■ Exercise objective: The stretch from the line with "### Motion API" through the line with "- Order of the" in the records below: write it out exactly, and nothing else.
── Extracted entries
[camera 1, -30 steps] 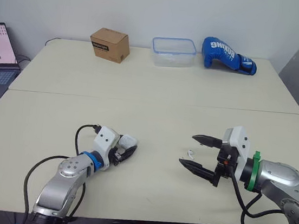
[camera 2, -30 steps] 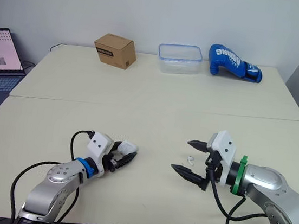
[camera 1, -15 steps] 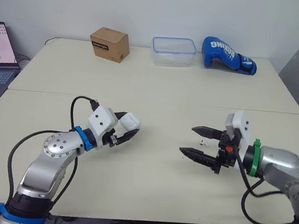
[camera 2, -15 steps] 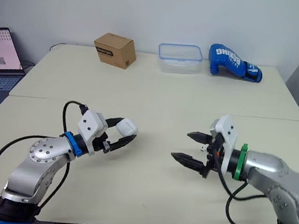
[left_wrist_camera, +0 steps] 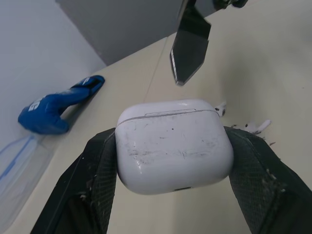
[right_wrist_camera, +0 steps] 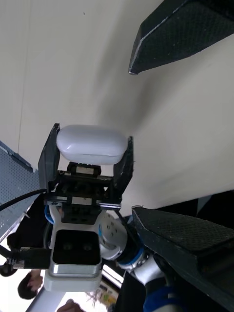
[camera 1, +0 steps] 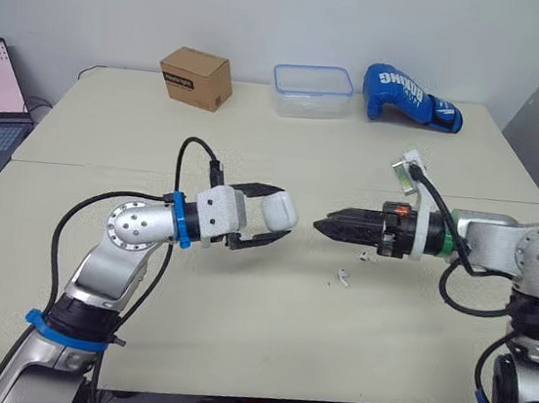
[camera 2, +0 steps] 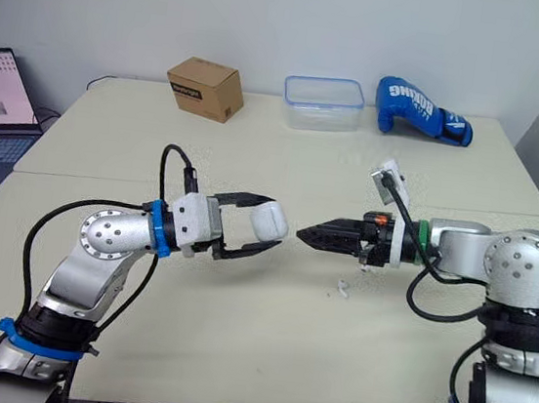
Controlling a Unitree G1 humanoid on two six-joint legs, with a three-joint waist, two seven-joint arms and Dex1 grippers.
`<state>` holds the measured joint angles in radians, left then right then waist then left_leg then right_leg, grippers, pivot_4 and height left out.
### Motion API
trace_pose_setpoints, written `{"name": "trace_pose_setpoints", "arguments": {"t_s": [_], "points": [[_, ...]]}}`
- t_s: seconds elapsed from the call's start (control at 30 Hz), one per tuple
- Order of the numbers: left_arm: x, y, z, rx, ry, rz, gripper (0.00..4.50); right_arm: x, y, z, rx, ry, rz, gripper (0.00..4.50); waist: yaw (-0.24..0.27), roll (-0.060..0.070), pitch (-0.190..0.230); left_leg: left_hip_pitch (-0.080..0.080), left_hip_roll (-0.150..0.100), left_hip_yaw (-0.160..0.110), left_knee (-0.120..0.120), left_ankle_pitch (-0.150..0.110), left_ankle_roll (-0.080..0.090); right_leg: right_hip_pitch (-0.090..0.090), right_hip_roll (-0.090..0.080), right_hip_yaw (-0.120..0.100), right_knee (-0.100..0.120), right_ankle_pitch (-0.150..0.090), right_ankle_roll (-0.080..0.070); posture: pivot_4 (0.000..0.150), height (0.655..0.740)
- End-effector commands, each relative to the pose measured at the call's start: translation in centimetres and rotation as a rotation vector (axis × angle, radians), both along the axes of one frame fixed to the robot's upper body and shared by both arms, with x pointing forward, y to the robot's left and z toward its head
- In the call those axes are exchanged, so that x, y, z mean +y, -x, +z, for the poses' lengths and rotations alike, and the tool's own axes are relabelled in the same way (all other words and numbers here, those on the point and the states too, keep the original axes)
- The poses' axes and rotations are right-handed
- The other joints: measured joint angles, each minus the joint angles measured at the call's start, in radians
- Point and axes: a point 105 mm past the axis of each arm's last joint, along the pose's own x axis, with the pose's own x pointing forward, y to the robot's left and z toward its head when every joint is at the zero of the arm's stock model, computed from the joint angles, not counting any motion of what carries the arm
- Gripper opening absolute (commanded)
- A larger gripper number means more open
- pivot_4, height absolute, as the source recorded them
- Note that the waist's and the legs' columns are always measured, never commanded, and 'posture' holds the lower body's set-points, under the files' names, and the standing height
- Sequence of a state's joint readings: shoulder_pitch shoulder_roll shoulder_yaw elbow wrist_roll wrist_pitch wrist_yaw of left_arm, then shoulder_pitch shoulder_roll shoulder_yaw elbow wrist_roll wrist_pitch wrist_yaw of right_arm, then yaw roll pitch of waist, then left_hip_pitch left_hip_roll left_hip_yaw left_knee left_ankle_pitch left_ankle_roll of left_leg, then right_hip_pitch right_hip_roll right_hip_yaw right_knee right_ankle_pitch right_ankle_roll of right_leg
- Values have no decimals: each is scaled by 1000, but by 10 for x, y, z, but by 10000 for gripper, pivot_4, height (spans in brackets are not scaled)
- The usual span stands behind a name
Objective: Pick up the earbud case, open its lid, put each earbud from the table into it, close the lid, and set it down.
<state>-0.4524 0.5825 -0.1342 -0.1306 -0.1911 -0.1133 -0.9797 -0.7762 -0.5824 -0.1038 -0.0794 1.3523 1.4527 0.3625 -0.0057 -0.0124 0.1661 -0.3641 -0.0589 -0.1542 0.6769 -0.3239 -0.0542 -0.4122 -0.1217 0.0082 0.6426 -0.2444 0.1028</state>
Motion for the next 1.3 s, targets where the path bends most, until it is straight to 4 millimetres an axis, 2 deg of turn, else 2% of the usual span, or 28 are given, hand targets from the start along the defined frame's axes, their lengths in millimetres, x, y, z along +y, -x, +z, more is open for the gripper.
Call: {"name": "trace_pose_setpoints", "arguments": {"t_s": [0.03,0.37,0.77,0.9,1.17,1.27,1.3], "points": [[-11,7,12,-71,-3,-81,28629,5,1,13,11,-33,23,45000,-1,0,0,0,0,0,0,0,0,0,0,0,0,0,0,1500,7307],[-23,11,16,-127,-27,-153,28629,24,12,17,73,-67,95,45000,-6,0,0,0,0,0,0,0,0,-1,0,0,1,0,0,1500,7307],[-31,9,22,-144,-16,-170,28629,31,22,16,131,-79,82,45000,-20,0,0,0,0,0,0,0,0,-1,0,0,1,0,0,1500,7307],[-30,10,22,-143,-16,-170,28629,32,22,16,131,-83,81,32297,-24,0,0,0,0,-1,0,0,0,-1,0,0,1,0,0,1500,7307],[-29,11,21,-141,-24,-173,28629,33,22,16,129,-89,78,32297,-24,0,0,-1,0,-1,0,0,0,-1,0,0,1,0,0,1500,7307],[-29,11,20,-140,-26,-173,28629,33,22,16,129,-92,78,26698,-23,0,0,-1,0,-1,0,0,0,-1,0,0,1,0,0,1500,7307],[-29,10,20,-140,-27,-174,28629,33,22,16,128,-93,78,23162,-23,0,0,-1,0,-1,0,0,0,-1,0,0,1,0,0,1500,7307]]}}
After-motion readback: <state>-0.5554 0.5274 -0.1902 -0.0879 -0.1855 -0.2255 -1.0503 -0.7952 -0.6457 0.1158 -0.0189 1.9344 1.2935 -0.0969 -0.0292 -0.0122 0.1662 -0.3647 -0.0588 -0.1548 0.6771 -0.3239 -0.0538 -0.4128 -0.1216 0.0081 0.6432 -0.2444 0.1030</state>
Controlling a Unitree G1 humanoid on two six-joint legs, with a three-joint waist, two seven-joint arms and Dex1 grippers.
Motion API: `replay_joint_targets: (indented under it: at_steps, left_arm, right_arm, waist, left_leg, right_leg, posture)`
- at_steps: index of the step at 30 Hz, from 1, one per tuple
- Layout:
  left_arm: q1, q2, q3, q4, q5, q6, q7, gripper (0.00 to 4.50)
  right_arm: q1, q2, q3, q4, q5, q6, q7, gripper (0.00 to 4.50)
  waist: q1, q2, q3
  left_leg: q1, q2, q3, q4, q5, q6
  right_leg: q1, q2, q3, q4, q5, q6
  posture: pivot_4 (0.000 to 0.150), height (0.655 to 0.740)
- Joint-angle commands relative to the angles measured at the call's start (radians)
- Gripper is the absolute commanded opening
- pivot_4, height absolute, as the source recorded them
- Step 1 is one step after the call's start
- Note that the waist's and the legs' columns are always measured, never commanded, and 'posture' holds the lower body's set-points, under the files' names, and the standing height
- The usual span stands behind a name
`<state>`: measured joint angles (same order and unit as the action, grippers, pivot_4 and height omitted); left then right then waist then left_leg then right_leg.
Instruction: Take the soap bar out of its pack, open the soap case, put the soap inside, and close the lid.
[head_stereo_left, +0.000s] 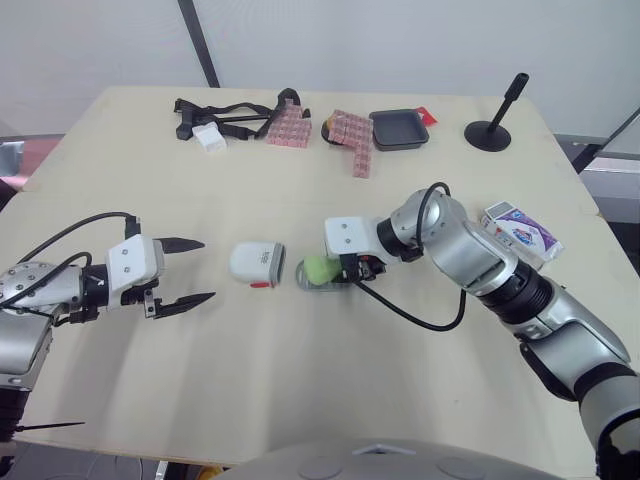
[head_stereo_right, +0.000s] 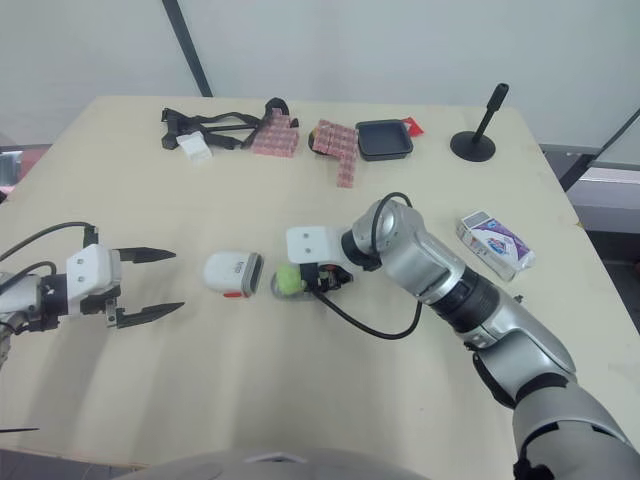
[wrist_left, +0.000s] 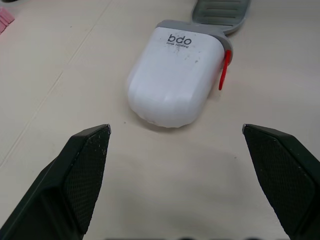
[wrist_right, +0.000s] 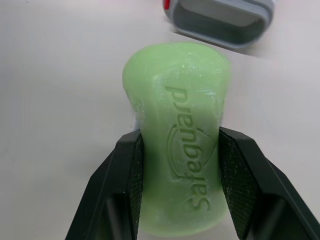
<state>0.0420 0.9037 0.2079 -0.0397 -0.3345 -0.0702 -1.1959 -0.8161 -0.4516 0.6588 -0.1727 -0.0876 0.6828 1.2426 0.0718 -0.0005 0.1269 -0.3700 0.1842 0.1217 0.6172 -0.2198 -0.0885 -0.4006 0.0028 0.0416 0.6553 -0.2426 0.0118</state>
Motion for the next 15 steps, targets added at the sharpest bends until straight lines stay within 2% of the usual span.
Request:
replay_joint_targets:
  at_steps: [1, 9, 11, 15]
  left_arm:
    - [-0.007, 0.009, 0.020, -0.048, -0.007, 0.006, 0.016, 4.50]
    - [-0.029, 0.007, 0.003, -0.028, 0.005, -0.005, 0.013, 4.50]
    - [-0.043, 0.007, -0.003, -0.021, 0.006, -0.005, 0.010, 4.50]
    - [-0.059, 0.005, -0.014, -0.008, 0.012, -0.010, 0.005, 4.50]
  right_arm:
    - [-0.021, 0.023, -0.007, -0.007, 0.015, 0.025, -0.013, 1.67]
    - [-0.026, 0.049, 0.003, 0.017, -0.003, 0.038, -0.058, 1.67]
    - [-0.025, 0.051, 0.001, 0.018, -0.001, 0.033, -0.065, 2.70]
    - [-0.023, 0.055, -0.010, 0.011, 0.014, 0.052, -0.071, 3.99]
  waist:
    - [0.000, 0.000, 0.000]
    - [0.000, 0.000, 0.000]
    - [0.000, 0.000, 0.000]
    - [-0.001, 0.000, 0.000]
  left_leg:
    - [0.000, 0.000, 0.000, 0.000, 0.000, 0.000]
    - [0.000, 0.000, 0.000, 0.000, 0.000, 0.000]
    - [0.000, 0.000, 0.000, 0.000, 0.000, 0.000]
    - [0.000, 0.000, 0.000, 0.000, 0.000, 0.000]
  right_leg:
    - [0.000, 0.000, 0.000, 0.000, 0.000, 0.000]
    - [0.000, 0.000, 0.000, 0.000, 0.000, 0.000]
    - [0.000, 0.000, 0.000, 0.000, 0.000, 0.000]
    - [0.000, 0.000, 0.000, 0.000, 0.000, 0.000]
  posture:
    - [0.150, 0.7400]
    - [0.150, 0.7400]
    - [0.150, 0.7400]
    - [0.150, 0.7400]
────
■ Output:
### Motion API
trace_pose_setpoints, written `{"name": "trace_pose_setpoints", "arguments": {"t_s": [_], "points": [[_, ...]]}}`
- t_s: seconds elapsed from the call's start (control at 30 Hz), one per tuple
- Order of the numbers: left_arm: x, y, z, rx, ry, rz, gripper (0.00..4.50); right_arm: x, y, z, rx, ry, rz, gripper (0.00..4.50); waist: yaw (-0.24..0.27), roll (-0.060..0.070), pitch (-0.190..0.230); left_leg: left_hip_pitch (-0.080..0.080), left_hip_roll (-0.150..0.100), left_hip_yaw (-0.160..0.110), left_knee (-0.120..0.120), left_ankle_pitch (-0.150..0.110), left_ankle_roll (-0.080..0.090); right_leg: right_hip_pitch (-0.090..0.090), right_hip_roll (-0.090..0.080), right_hip_yaw (-0.120..0.100), right_knee (-0.100..0.120), right_ankle_pitch (-0.150..0.090), right_ankle_roll (-0.080..0.070); posture: pivot_4 (0.000..0.150), height (0.655..0.740)

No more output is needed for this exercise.